En el ámbito político, varios gobiernos autonómicos han citado este modelo para justificar políticas de integración que respetan identidades múltiples. El caso del País Vasco resulta ilustrativo: tras décadas de polarización, las instituciones autonómicas han promovido programas deportivos conjuntos entre clubes de distintas sensibilidades, replicando la lógica de selección que combina estilos de juego regionales en un esquema común.
Repercusiones en la política y la educación
El mensaje transmitido por las dos selecciones afecta directamente la percepción ciudadana sobre el esfuerzo sostenido. Encuestas realizadas después del Mundial muestran un aumento en la valoración de la constancia como virtud cívica, especialmente entre jóvenes de 18 a 30 años. Este cambio de actitud puede influir en la aceptación de reformas que requieran sacrificios a medio plazo, como las pensiones o la transición energética.
En el sistema educativo, algunas comunidades han incorporado el análisis de la selección como caso de estudio en asignaturas de educación cívica. El objetivo no es promover patriotismo superficial, sino ilustrar cómo reglas compartidas y roles diferenciados generan resultados superiores a la suma de individualidades. El contraste con selecciones pasadas donde predominaban las disputas internas sirve de argumento práctico.
Perspectivas de largo plazo para el deporte y la sociedad
El doble título abre una ventana de oportunidad para la inversión sostenida en deporte base. Las federaciones territoriales ya han registrado incrementos en licencias infantiles, especialmente en categorías femeninas. Si esta tendencia se mantiene durante una década, España podría consolidar una ventaja competitiva estructural similar a la que disfrutaron Alemania o los Países Bajos en periodos anteriores.

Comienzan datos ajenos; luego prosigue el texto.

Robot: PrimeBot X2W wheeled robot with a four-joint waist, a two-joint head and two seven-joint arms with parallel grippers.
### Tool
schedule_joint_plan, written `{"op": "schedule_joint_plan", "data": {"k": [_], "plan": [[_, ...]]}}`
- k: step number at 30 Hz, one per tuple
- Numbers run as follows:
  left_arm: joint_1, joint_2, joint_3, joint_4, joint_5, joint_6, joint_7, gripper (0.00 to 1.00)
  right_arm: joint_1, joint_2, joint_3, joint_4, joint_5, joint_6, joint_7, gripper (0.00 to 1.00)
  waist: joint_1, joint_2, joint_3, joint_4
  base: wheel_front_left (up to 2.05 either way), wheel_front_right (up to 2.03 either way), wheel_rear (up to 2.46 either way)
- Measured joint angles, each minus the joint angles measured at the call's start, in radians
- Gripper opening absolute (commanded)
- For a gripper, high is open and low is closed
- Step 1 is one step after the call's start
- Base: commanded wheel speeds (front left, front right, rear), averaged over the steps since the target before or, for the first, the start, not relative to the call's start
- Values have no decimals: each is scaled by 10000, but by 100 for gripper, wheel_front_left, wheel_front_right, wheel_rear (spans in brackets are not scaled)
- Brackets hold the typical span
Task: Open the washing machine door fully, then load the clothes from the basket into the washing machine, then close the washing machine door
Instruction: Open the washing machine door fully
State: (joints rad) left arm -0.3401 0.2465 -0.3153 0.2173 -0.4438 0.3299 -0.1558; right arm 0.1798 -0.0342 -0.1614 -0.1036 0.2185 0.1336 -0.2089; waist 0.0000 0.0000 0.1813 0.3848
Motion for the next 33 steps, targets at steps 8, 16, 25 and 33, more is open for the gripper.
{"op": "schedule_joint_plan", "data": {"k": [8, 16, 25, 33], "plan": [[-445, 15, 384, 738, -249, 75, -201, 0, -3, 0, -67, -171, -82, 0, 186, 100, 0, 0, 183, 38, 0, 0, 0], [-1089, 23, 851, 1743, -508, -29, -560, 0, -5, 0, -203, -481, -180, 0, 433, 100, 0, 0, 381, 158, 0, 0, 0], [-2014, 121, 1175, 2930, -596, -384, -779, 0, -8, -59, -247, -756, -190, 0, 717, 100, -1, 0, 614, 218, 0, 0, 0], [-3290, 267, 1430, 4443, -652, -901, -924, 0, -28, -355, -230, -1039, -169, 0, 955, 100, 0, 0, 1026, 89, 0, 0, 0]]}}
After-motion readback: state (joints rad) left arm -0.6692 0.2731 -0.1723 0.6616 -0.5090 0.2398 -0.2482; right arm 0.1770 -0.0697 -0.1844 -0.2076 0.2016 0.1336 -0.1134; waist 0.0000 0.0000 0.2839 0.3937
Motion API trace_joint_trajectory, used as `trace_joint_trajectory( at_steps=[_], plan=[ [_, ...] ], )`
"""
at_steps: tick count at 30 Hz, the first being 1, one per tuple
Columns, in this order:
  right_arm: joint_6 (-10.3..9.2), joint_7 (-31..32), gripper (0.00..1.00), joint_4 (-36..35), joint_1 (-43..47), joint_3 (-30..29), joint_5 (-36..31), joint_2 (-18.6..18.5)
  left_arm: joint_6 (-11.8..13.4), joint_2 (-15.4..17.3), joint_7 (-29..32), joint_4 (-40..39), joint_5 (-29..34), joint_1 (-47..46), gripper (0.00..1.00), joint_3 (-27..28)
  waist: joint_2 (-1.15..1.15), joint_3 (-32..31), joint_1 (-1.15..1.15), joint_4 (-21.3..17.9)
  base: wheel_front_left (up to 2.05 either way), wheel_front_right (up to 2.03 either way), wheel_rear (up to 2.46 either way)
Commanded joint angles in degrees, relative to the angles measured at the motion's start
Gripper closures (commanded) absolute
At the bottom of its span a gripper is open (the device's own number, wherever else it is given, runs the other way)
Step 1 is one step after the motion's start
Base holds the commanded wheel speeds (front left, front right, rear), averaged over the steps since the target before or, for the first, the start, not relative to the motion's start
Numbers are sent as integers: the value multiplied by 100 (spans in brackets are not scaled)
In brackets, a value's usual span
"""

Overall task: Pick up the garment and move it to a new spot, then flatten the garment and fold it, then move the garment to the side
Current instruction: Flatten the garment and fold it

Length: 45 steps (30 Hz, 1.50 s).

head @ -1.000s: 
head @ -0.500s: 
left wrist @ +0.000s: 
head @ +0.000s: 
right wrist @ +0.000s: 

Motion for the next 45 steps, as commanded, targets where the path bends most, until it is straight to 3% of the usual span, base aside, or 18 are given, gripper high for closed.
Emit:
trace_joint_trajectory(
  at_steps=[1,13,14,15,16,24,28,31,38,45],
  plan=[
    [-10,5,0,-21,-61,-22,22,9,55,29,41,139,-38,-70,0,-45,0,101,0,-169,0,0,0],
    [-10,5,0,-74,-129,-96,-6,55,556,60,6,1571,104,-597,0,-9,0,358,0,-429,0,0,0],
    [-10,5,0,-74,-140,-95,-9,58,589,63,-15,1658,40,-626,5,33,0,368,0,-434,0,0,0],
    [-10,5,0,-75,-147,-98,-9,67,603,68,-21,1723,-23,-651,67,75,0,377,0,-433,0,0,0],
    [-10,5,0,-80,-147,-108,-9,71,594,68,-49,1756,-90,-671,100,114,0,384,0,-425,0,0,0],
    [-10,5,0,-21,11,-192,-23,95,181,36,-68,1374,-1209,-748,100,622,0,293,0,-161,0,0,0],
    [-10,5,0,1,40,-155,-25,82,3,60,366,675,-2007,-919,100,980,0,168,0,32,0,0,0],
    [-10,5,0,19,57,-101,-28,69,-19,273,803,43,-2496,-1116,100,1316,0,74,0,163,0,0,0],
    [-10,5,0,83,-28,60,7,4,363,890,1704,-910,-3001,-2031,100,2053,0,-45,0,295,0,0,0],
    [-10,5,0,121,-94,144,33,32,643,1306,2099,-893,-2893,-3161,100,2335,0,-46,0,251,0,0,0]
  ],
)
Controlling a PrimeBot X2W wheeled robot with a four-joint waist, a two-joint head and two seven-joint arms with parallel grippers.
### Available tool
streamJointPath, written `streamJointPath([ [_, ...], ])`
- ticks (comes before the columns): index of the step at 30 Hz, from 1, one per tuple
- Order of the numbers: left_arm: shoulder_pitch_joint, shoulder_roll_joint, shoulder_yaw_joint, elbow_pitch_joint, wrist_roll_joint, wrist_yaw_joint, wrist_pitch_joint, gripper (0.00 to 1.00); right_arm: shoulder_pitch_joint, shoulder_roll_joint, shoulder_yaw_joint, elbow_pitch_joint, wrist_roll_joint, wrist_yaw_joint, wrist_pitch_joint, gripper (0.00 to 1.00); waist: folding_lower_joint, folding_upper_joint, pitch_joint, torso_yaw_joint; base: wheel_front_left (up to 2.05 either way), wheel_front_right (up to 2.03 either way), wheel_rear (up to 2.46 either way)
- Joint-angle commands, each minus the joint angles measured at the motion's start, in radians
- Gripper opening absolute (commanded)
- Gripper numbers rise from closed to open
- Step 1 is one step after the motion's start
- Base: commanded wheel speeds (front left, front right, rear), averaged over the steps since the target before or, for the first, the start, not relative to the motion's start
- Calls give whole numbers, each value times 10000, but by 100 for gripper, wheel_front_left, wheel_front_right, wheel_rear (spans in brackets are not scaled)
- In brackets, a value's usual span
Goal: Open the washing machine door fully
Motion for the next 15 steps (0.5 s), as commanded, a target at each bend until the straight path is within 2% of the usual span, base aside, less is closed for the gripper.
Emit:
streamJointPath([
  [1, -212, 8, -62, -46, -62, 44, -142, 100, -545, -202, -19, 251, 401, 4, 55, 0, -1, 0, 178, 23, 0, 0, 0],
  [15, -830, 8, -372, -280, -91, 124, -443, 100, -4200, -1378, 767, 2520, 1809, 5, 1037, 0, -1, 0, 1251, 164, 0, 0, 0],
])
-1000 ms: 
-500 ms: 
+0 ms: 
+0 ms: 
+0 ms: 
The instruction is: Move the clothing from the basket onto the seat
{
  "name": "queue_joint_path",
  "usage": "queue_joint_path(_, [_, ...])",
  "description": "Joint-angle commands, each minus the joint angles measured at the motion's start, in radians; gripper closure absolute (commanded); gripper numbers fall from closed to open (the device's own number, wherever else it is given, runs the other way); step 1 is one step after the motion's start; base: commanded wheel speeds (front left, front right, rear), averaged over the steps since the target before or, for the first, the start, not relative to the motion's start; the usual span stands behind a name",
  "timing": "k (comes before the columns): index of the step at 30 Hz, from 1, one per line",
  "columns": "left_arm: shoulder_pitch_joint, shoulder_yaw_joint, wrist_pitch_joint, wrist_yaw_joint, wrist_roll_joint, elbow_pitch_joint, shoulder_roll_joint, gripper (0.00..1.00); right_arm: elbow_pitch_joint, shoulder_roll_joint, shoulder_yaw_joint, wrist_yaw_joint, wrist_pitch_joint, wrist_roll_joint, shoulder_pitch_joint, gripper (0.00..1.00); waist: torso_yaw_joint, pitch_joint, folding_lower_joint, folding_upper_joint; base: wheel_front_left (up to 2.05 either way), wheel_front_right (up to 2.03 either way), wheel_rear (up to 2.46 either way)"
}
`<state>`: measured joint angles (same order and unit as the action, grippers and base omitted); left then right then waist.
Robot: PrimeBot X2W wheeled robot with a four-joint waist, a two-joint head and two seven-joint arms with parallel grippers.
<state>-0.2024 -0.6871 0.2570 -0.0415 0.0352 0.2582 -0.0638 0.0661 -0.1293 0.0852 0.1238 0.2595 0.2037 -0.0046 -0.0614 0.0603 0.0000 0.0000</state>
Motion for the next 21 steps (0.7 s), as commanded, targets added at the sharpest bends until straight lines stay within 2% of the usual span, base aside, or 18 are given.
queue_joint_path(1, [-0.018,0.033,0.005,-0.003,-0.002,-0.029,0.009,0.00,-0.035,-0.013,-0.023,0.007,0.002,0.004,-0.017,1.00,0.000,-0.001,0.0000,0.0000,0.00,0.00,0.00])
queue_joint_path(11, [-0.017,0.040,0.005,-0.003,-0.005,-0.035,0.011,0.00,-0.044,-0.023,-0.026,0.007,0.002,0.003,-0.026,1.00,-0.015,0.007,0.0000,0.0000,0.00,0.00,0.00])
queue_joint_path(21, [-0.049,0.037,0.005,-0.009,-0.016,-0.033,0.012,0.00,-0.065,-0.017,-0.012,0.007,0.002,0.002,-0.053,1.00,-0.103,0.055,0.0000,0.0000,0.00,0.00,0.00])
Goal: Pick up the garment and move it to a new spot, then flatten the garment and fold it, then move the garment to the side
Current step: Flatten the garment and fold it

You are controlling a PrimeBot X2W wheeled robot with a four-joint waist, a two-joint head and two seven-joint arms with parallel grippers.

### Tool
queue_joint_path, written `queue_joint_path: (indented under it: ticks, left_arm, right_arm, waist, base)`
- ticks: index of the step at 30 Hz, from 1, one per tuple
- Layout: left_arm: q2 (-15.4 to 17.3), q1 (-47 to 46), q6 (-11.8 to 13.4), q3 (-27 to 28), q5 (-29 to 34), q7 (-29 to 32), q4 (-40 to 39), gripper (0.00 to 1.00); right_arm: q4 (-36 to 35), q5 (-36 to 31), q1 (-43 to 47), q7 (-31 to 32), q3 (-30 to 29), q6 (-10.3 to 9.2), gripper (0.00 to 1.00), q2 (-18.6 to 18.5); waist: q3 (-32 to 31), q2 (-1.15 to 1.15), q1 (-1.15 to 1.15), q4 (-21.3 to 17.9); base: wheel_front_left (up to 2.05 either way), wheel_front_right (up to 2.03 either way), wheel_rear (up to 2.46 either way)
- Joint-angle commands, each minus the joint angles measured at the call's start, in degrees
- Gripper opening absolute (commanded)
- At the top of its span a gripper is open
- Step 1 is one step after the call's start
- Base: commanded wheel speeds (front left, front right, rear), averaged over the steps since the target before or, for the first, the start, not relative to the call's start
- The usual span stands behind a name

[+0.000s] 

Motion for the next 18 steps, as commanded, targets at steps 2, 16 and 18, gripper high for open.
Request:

No obstante, persisten riesgos. La dependencia excesiva del éxito deportivo para generar cohesión social puede generar frustración cuando los resultados no acompañen. Países que vivieron ciclos similares, como Francia tras el Mundial de 1998, experimentaron retrocesos cuando la selección atravesó etapas irregulares. España deberá evitar que el orgullo generado por estas victorias se convierta en exigencia permanente que distorsione la gestión deportiva.
La metáfora que ofrece la selección resulta útil precisamente porque no niega las tensiones existentes. Reconoce que once jugadores con trayectorias distintas pueden coordinarse sin que uno imponga su visión sobre los demás. Esa lección, aplicada a la política y a las relaciones territoriales, sugiere que la unidad no exige la desaparición de diferencias, sino la aceptación de reglas comunes que permitan competir y ganar juntos.